**ASSIGNED TASK**
Identify and pull out each line of the entries in which "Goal" occurs.

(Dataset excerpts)
===============
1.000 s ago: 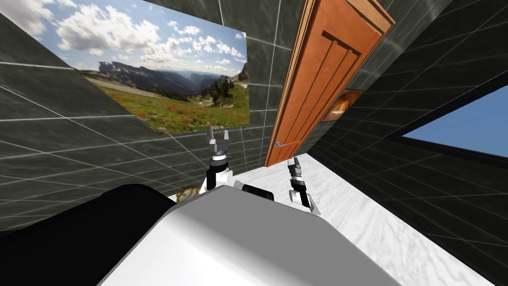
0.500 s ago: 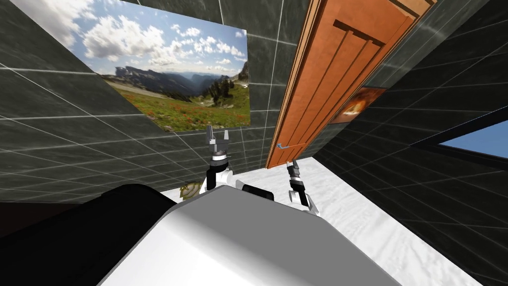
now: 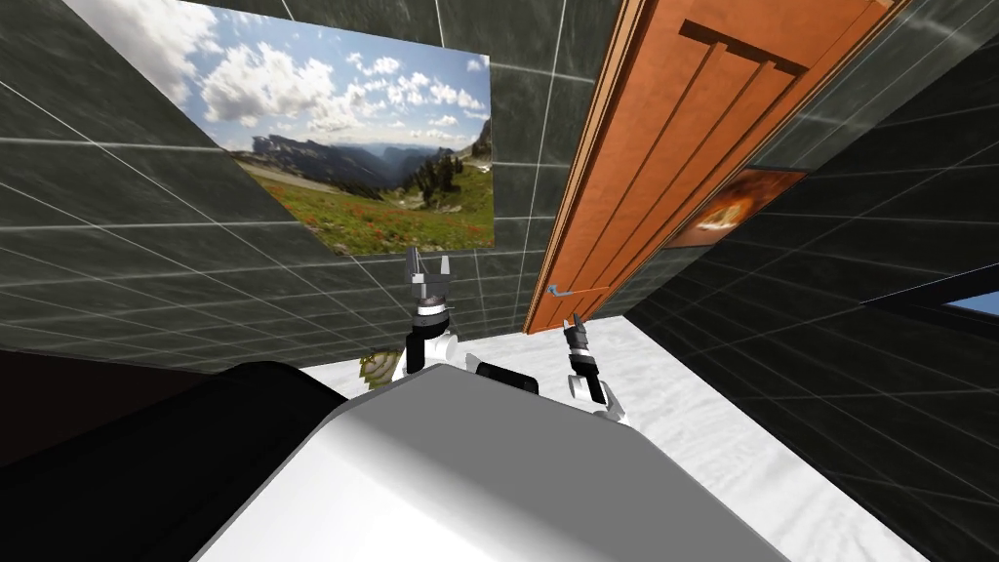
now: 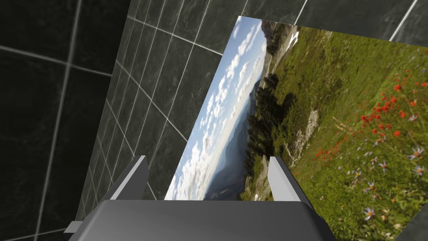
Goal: Pull the door open
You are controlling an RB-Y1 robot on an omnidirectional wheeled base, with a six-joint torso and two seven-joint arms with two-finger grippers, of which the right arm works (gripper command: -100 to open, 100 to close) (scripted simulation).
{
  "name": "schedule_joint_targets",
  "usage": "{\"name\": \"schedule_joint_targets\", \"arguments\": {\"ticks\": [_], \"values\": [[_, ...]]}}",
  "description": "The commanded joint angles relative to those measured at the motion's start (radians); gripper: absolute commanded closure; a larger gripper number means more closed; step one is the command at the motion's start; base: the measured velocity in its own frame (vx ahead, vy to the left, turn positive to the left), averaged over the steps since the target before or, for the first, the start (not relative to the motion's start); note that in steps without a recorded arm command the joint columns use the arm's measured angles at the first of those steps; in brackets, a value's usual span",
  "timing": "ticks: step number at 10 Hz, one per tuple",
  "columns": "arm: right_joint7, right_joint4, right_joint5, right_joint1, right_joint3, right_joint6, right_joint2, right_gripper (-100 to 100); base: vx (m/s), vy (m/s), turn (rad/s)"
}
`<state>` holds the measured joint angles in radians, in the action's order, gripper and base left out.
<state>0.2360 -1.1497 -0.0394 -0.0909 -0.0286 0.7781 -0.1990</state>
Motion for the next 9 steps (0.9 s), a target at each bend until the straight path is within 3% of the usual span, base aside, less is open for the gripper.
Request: {"name": "schedule_joint_targets", "arguments": {"ticks": [1,4,5,9], "values": [[0.004,0.041,0.001,0.011,-0.001,0.012,-0.005,-100,0.043,-0.106,0.141],[0.01,0.113,0.003,0.036,-0.003,0.026,-0.014,-100,0.054,-0.091,0.138],[0.014,0.158,0.004,0.052,-0.005,0.034,-0.019,-100,0.062,-0.127,0.206],[0.021,0.245,0.006,0.082,-0.007,0.051,-0.029,-100,0.048,-0.111,0.149]]}}
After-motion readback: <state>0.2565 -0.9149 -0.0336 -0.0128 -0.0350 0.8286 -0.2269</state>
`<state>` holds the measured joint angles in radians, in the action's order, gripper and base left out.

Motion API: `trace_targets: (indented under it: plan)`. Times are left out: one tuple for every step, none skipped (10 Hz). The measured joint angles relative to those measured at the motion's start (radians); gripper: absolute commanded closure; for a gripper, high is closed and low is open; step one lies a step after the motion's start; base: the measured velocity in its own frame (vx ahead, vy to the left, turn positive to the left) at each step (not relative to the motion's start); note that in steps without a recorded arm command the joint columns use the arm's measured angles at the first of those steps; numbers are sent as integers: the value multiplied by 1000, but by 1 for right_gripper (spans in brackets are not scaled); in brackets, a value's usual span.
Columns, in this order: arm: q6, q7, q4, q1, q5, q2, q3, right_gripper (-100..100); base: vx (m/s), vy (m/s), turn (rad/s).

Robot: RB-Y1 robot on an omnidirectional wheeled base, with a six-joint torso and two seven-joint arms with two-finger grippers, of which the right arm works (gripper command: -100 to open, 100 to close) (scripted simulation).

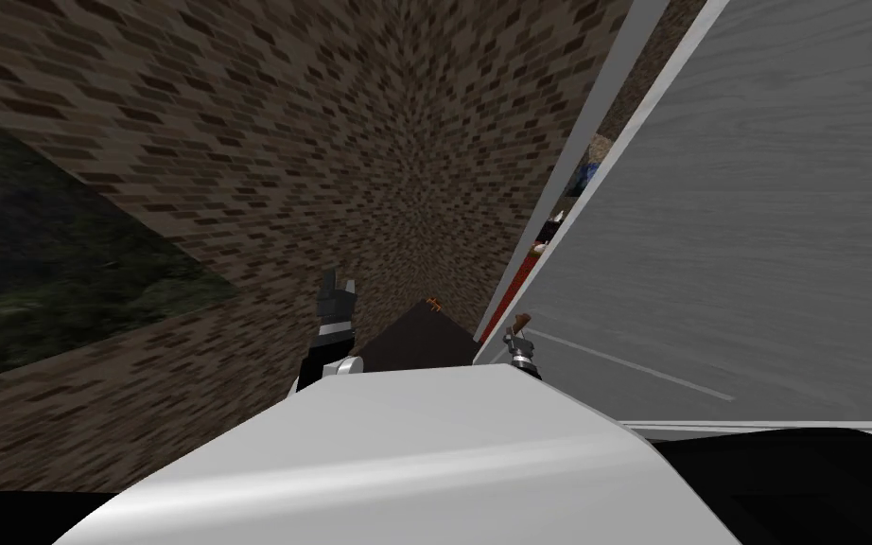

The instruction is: Pull the door open

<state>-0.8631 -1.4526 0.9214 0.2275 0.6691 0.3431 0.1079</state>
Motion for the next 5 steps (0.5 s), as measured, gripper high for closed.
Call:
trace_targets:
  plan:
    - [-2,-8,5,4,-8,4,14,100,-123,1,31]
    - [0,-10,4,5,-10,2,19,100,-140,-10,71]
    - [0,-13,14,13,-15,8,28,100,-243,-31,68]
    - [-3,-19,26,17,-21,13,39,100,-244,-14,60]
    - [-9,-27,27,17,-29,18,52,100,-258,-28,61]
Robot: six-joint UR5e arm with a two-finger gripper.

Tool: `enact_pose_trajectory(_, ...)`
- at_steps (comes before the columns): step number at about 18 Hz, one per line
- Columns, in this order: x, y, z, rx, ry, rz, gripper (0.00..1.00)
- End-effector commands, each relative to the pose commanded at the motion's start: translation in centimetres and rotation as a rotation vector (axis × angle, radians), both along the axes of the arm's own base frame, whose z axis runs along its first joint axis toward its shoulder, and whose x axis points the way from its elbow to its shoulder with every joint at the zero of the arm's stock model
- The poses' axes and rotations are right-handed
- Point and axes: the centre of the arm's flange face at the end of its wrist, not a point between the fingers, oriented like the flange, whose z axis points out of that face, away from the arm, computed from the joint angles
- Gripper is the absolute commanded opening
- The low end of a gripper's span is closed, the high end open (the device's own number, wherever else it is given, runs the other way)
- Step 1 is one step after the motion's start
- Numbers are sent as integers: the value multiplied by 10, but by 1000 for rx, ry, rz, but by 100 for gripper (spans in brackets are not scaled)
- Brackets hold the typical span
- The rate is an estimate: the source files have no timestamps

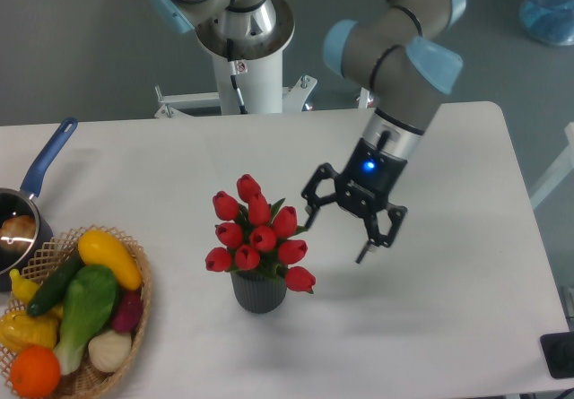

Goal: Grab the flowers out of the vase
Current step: 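Move the open gripper toward the red tulip stems above the black vase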

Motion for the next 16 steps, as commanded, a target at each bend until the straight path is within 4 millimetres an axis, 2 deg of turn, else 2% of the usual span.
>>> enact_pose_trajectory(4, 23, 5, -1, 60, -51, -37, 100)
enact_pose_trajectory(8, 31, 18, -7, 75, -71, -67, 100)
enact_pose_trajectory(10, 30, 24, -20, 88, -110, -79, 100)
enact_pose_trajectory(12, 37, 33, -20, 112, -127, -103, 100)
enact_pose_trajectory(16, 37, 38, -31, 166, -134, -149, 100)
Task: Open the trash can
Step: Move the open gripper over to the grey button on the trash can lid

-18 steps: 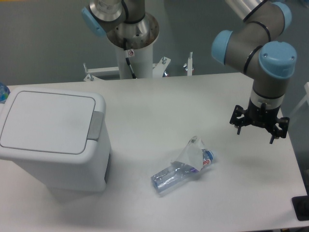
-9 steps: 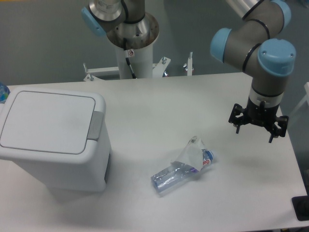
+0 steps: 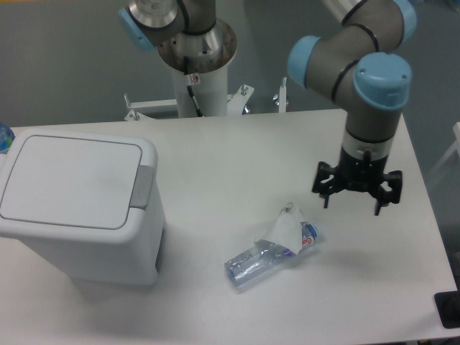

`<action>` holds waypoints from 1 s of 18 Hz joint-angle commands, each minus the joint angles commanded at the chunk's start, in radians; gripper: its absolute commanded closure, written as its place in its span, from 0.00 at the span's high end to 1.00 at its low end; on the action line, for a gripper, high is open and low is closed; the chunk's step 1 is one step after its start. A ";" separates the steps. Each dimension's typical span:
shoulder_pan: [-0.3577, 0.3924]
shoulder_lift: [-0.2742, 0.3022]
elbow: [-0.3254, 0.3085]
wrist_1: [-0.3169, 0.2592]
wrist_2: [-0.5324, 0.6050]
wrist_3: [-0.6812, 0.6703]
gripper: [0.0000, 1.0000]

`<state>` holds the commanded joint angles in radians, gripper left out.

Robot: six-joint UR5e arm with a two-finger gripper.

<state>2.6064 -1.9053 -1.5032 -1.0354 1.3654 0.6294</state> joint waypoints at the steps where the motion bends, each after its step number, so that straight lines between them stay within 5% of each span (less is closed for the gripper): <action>1: -0.018 0.003 -0.005 0.002 -0.015 -0.029 1.00; 7: -0.071 0.100 -0.009 0.003 -0.112 -0.197 1.00; 15: -0.088 0.169 -0.017 0.015 -0.275 -0.244 1.00; 16: -0.139 0.228 -0.075 0.018 -0.323 -0.258 1.00; 18: -0.160 0.238 -0.098 0.023 -0.324 -0.260 1.00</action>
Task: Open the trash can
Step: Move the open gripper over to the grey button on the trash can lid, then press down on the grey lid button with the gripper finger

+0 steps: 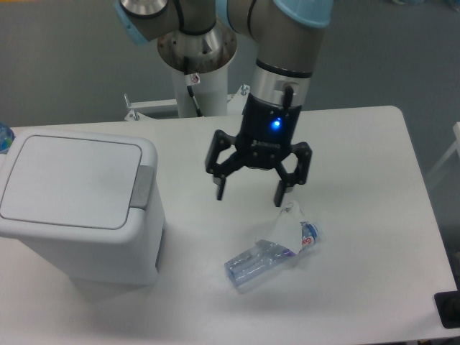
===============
**RESULT OF THIS TASK**
Goal: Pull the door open
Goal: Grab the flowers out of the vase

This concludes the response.